Using the entries below, copy out all lines where "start" is found.

________________________________________

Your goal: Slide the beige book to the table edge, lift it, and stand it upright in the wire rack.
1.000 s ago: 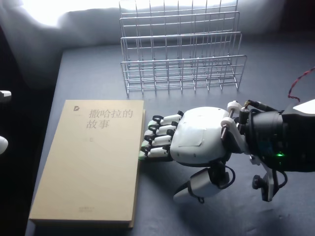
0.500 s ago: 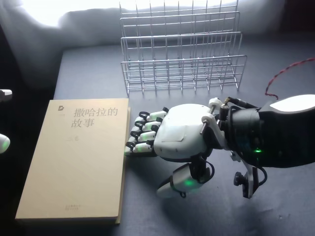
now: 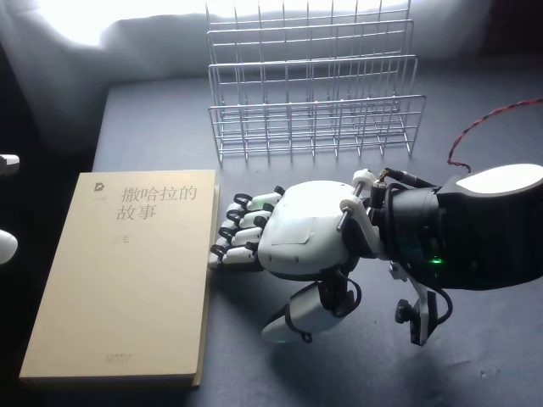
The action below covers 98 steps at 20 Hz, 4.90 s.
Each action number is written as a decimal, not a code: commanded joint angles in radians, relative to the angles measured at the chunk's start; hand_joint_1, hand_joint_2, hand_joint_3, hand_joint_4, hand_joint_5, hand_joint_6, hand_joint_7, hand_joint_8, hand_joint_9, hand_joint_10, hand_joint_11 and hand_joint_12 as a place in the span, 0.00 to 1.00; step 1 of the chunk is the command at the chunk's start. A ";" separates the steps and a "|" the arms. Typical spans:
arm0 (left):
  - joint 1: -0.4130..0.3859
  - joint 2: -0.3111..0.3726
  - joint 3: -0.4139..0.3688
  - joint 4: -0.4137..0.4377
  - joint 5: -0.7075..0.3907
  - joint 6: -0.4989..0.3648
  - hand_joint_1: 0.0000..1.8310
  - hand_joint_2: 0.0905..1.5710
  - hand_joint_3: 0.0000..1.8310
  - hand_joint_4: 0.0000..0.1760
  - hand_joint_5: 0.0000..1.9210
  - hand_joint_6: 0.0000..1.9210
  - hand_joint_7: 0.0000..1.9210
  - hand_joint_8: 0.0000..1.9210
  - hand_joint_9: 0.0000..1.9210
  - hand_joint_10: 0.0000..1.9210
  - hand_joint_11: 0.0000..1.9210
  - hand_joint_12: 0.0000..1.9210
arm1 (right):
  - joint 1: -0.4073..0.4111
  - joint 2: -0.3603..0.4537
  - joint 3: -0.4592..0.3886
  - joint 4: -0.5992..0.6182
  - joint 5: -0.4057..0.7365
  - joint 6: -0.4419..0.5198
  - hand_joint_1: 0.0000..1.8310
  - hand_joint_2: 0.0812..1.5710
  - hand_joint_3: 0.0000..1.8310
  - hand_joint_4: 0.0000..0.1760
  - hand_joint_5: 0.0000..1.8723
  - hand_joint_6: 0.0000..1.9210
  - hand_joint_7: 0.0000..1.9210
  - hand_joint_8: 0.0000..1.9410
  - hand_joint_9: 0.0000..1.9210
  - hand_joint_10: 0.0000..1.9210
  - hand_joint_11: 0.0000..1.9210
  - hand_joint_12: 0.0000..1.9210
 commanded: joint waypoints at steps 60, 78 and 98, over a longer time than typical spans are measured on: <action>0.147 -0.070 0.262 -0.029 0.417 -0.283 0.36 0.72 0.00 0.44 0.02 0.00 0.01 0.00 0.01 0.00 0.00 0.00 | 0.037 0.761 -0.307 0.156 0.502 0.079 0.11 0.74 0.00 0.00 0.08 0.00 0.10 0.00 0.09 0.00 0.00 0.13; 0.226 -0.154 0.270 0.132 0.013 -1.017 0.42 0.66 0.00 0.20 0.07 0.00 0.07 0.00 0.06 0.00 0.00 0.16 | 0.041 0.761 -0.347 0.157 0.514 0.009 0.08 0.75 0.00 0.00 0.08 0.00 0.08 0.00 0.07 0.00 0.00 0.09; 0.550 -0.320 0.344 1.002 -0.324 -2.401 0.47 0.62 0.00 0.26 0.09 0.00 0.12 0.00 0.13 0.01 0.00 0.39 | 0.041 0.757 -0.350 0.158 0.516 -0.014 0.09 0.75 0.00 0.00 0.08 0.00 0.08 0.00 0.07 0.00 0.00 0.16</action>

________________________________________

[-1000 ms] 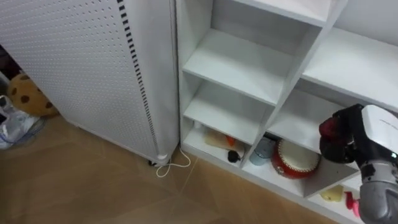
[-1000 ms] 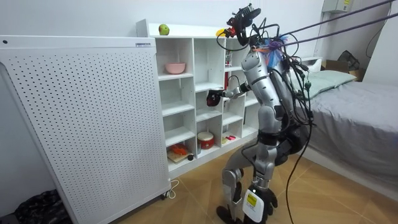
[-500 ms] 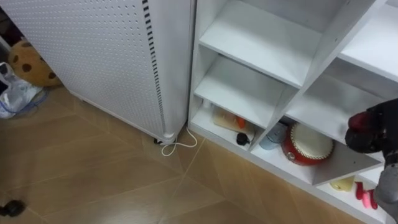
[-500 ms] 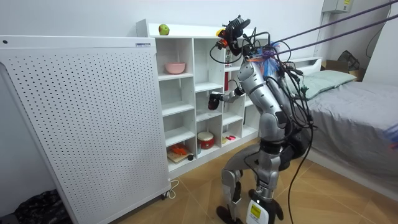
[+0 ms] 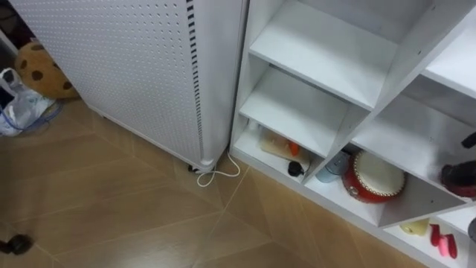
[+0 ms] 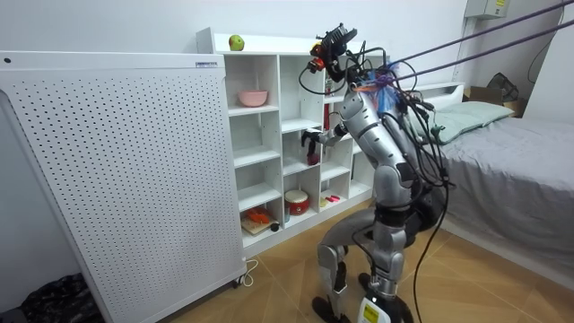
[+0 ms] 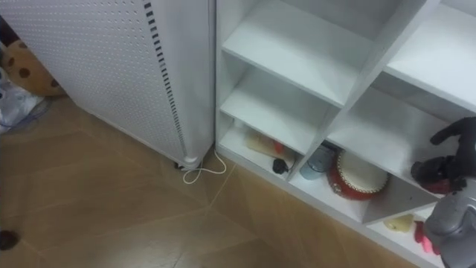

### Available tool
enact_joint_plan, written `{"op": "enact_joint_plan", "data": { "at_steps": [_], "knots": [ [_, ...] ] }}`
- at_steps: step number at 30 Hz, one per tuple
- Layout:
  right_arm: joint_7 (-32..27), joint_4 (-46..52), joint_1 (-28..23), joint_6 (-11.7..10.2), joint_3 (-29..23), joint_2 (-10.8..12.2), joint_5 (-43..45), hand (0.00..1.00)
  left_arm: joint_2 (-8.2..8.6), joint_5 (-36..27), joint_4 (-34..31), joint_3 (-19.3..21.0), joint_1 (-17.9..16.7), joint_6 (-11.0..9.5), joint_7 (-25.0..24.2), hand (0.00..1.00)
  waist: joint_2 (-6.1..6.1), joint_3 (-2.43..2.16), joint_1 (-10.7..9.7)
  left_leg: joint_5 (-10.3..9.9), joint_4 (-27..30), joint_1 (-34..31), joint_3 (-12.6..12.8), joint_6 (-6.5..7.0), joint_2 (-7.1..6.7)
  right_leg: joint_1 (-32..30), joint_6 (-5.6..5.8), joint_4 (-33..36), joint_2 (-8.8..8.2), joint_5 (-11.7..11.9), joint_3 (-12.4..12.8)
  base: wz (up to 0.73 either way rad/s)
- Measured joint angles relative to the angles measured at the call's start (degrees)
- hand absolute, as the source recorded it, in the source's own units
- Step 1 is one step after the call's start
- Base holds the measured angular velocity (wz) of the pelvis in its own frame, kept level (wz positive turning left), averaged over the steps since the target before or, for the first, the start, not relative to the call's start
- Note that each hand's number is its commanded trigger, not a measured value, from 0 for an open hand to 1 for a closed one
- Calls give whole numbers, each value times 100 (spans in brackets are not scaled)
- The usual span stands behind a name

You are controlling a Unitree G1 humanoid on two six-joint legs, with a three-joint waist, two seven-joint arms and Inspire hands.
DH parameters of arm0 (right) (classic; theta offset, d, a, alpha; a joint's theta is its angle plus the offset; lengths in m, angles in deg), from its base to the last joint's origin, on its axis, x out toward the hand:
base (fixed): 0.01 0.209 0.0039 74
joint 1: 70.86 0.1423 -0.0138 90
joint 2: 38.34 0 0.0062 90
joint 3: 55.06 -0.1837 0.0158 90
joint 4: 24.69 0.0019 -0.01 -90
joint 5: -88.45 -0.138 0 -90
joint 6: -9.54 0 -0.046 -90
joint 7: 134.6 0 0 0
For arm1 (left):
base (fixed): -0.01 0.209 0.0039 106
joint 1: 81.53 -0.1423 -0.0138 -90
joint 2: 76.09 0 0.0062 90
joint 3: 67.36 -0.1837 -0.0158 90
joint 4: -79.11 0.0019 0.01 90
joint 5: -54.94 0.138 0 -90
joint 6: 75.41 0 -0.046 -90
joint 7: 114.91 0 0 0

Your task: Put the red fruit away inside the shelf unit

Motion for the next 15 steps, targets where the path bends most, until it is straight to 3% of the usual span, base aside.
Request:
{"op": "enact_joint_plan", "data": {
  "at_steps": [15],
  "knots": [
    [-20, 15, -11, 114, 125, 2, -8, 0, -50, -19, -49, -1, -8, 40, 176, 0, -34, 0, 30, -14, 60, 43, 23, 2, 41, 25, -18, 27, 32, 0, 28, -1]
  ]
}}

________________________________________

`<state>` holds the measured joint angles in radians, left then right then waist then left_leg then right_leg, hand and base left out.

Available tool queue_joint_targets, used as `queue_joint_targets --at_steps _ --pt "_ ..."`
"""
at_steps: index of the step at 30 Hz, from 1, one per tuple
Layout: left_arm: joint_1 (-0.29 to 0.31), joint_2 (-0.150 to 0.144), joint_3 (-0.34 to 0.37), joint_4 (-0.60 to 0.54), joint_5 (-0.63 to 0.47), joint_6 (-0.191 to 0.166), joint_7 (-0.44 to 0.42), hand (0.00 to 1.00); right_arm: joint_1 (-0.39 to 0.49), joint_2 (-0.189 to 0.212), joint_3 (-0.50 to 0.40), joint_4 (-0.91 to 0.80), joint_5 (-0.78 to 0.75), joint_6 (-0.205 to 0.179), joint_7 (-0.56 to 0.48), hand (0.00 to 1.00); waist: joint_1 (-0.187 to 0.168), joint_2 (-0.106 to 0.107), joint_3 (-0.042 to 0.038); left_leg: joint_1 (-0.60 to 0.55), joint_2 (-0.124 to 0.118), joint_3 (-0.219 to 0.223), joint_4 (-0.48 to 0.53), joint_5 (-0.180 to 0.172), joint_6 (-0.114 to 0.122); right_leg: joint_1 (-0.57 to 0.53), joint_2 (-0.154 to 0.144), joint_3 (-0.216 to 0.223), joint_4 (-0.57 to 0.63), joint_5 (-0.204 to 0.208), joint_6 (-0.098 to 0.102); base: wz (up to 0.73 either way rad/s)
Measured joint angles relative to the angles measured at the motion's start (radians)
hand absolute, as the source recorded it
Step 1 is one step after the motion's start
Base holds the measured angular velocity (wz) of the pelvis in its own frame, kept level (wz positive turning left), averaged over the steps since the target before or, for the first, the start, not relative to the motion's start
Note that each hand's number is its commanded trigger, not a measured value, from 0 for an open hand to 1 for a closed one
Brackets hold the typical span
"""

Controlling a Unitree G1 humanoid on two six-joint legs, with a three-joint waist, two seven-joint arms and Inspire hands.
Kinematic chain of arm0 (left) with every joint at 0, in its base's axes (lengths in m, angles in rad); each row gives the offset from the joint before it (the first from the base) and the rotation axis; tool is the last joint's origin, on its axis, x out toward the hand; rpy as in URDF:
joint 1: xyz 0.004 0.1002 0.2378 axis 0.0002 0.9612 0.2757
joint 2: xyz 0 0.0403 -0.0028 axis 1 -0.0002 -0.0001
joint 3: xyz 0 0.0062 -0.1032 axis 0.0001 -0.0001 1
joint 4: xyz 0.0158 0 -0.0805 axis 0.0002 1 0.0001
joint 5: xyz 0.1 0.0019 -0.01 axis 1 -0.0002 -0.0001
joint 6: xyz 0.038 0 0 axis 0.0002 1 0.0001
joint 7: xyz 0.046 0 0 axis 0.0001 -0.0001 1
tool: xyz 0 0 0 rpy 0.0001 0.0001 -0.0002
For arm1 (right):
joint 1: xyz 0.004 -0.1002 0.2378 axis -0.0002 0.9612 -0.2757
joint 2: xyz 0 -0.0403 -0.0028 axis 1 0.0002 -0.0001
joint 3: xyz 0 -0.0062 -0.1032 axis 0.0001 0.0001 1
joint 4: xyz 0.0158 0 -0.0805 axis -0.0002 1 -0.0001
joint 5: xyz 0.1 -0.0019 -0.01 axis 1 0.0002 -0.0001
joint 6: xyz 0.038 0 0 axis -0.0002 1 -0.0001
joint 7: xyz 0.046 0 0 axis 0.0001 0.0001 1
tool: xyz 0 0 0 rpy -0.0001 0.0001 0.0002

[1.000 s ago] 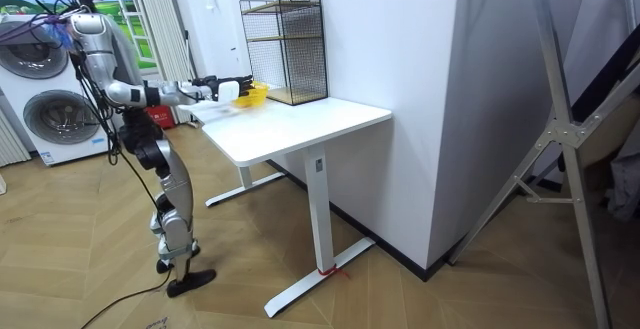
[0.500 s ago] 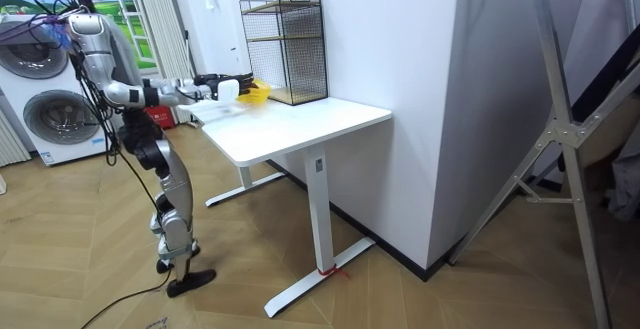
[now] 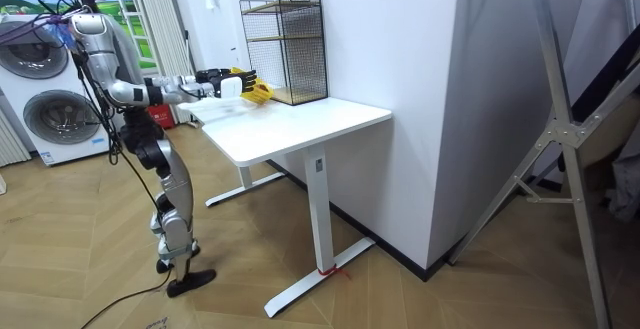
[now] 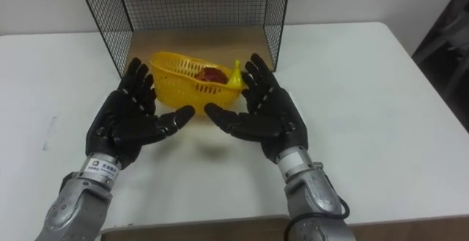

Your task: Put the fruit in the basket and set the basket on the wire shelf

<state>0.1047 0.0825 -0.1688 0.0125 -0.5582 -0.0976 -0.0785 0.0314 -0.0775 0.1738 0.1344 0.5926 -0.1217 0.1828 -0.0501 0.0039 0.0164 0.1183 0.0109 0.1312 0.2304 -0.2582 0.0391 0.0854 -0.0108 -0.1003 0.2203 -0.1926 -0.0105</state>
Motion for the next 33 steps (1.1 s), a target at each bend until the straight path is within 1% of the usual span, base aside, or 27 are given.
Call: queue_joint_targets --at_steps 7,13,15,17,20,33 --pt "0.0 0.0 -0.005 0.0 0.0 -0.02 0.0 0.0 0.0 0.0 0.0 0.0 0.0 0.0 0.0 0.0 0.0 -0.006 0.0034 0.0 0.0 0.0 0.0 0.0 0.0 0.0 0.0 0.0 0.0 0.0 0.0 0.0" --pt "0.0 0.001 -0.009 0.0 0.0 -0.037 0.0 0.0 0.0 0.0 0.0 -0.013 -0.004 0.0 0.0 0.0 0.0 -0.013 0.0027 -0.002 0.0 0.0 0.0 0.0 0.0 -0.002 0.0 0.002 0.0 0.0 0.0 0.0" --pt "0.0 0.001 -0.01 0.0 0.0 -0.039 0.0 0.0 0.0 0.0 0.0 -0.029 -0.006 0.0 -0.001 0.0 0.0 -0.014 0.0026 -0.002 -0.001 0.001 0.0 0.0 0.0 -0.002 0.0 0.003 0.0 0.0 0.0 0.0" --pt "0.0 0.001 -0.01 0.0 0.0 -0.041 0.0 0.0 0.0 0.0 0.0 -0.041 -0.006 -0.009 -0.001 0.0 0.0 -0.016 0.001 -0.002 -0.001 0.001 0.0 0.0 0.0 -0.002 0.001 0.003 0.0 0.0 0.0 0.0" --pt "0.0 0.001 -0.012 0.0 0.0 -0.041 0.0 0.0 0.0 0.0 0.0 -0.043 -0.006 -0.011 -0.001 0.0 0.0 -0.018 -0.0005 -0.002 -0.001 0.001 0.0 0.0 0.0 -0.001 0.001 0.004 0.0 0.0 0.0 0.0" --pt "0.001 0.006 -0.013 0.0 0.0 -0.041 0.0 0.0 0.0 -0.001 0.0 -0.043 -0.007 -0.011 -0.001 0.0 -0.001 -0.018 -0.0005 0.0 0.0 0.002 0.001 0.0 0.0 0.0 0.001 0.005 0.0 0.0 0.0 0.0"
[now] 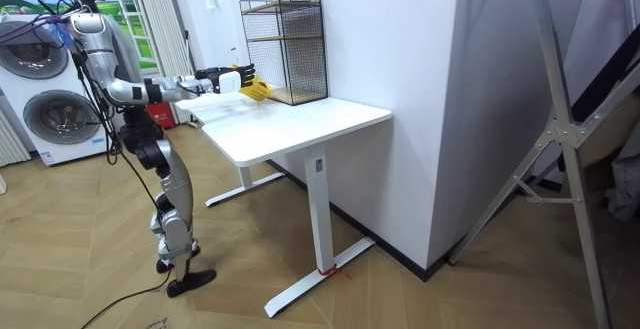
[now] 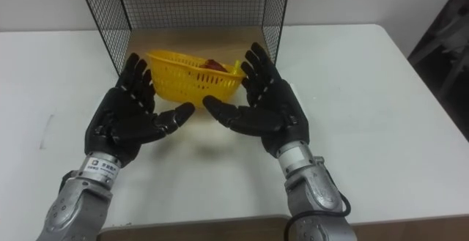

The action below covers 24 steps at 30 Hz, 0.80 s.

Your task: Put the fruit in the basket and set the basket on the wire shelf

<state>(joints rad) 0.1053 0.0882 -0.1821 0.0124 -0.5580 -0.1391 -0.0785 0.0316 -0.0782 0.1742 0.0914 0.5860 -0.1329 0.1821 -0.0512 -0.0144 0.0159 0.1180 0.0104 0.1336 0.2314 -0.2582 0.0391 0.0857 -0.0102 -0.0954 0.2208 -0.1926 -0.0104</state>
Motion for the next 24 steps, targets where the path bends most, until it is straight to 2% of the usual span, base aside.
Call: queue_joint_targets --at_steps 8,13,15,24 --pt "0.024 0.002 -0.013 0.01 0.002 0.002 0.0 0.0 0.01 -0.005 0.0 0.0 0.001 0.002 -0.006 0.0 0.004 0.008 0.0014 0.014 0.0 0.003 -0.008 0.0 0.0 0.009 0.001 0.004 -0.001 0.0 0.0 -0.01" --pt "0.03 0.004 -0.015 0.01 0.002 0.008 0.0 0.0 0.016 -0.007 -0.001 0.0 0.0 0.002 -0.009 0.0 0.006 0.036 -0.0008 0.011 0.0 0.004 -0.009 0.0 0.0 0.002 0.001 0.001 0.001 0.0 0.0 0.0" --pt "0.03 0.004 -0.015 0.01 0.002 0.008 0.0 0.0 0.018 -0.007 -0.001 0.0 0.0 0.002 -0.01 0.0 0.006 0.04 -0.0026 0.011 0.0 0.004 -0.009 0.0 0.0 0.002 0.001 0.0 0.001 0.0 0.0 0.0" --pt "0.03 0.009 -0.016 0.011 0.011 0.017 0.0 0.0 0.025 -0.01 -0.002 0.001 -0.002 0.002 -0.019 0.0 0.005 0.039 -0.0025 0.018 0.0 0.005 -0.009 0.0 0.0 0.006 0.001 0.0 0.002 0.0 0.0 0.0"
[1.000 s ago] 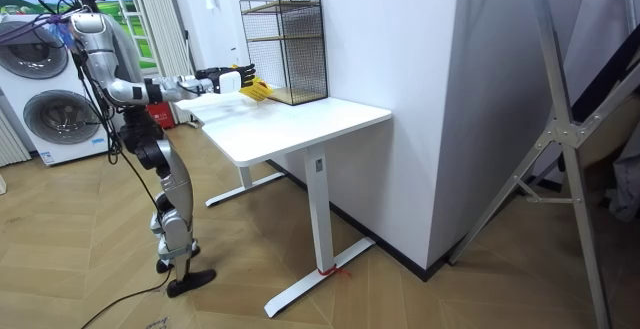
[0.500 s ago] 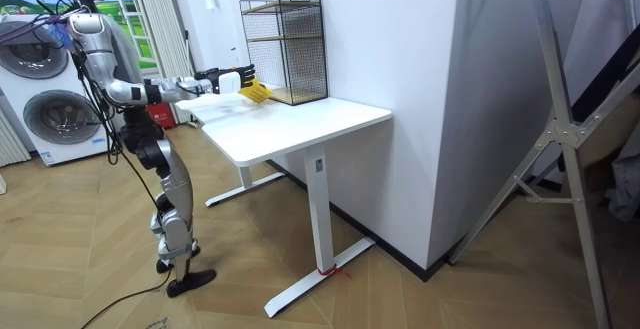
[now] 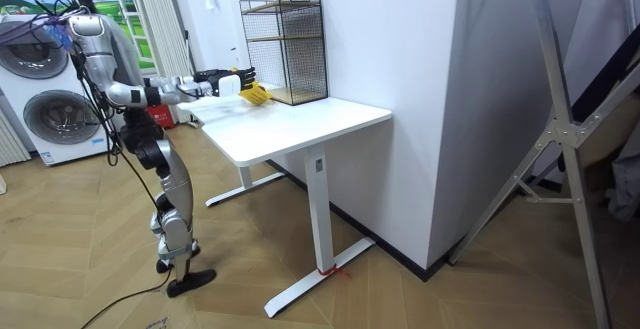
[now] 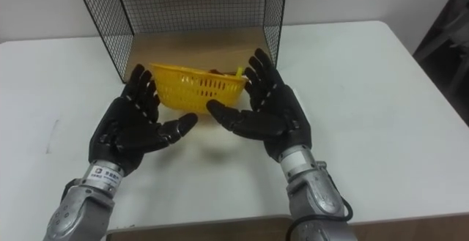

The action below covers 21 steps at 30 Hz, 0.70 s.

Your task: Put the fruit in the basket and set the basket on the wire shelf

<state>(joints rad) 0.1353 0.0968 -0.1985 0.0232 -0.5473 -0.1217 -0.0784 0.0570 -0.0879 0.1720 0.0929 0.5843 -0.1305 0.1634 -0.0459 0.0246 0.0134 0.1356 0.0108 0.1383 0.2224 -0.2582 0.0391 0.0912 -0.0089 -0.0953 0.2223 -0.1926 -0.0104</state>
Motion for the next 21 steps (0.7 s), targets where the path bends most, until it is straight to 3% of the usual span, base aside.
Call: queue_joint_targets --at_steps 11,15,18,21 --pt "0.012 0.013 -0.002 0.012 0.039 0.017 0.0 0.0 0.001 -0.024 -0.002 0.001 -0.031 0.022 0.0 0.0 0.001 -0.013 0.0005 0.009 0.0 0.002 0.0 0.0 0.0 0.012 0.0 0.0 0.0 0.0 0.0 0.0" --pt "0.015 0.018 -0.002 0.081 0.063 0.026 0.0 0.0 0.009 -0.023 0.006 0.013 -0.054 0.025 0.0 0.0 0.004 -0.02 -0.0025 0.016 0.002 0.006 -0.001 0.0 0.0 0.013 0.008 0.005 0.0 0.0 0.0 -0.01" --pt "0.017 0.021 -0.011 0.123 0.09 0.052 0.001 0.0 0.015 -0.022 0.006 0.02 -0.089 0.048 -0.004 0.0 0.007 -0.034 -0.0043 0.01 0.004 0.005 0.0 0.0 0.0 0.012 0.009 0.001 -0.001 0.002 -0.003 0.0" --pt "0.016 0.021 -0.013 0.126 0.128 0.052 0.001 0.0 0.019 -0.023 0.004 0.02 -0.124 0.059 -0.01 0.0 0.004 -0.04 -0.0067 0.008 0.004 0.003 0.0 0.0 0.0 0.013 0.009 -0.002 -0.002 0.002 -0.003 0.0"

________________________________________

WRITTEN RESPONSE:
Each action number is written as a decimal, not a code: commanded joint angles in radians, relative to the angles measured at the chunk's start; hand_joint_1, hand_joint_2, hand_joint_3, hand_joint_4, hand_joint_5, hand_joint_6, hand_joint_7, hand_joint_8, hand_joint_9, hand_joint_10, hand_joint_11 and hand_joint_12 as a place in the span, 0.00 to 1.00; step 1 of the chunk is the command at the chunk's start. A ";" separates the steps and a "|" the arms. Typical spans:
- Measured joint angles relative to the angles measured at the call's start (degrees)
- Step 1 is one step after the call's start
- Base holds the measured angular velocity (wz) of the pelvis in its own frame, kept level (wz positive turning left), averaged over the steps since the target before or, for the first, the start, not relative to the call's start
Measured joint angles relative to the angles measured at the motion's start (radians)
Step 1 is one step after the motion's start
Base holds the measured angular velocity (wz) of the pelvis in its own frame, kept level (wz positive turning left), averaged over the steps since the target before or, for the first, the start, not relative to the motion's start

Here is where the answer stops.